Michpatim : une étude assidue

Niché au fond de la Paracha de cette semaine, là où il a toutes les chances de passer inaperçu, nous lisons le passage suivant :

D.ieu dit à Moïse : Monte vers Moi sur la montagne, et reste là ; et Je te donnerai les tables de pierre, et la Torah et les commandements, que J’ai écrits pour les guider.

Les premiers maîtres ‘hassidiques font remarquer que le mot hébreu lehorotam, « pour les guider », peut aussi être considéré comme signifiant « pour leur grossesse », ce qui implique que l’étude de la Torah est analogue à la grossesse.

Comment cela ?

Même à l’âge de la soupe instantanée et de la VOD, il n’est pas possible de faire que les bébés se développent plus rapidement.
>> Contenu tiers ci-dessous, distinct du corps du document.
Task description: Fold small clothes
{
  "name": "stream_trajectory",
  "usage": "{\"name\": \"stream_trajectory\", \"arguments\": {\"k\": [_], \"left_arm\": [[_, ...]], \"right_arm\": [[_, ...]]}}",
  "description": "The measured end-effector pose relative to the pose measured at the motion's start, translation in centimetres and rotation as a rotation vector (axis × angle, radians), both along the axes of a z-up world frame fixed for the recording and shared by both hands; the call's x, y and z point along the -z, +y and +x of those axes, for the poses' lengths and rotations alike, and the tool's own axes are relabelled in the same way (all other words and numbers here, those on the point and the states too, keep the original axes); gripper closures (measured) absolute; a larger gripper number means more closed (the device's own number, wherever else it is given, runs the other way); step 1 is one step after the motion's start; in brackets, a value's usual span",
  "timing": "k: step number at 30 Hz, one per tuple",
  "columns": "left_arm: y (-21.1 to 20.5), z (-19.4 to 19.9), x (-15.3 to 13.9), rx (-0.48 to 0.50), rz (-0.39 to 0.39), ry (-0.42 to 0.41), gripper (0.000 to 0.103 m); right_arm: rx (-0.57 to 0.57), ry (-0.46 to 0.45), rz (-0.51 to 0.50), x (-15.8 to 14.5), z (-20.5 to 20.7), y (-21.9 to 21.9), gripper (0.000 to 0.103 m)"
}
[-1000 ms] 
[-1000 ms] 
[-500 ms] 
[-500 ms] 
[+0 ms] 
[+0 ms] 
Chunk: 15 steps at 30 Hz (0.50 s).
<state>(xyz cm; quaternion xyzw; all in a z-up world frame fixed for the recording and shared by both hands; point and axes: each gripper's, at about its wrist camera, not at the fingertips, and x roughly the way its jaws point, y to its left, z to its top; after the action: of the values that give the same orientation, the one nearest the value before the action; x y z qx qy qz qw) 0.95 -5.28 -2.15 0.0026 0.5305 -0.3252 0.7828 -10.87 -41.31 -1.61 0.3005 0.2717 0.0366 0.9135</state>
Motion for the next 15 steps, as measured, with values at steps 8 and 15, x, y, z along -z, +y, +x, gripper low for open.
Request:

L’étude de la Torah demande du temps. Jour après jour, semaine après semaine, année après année.

La naissance est décrite comme un miracle. Un être vivant émerge d’un autre. En étudiant la Torah, nous pouvons littéralement renaître comme des personnes plus divines, plus conscientes et plus sensibles.

Enfin, une personne sage a dit un jour : « On ne peut pas être à moitié enceinte. » La vraie réussite dans l’étude de la Torah exige un dévouement absolu et une concentration totale, quelque chose auquel nous pouvons tous aspirer.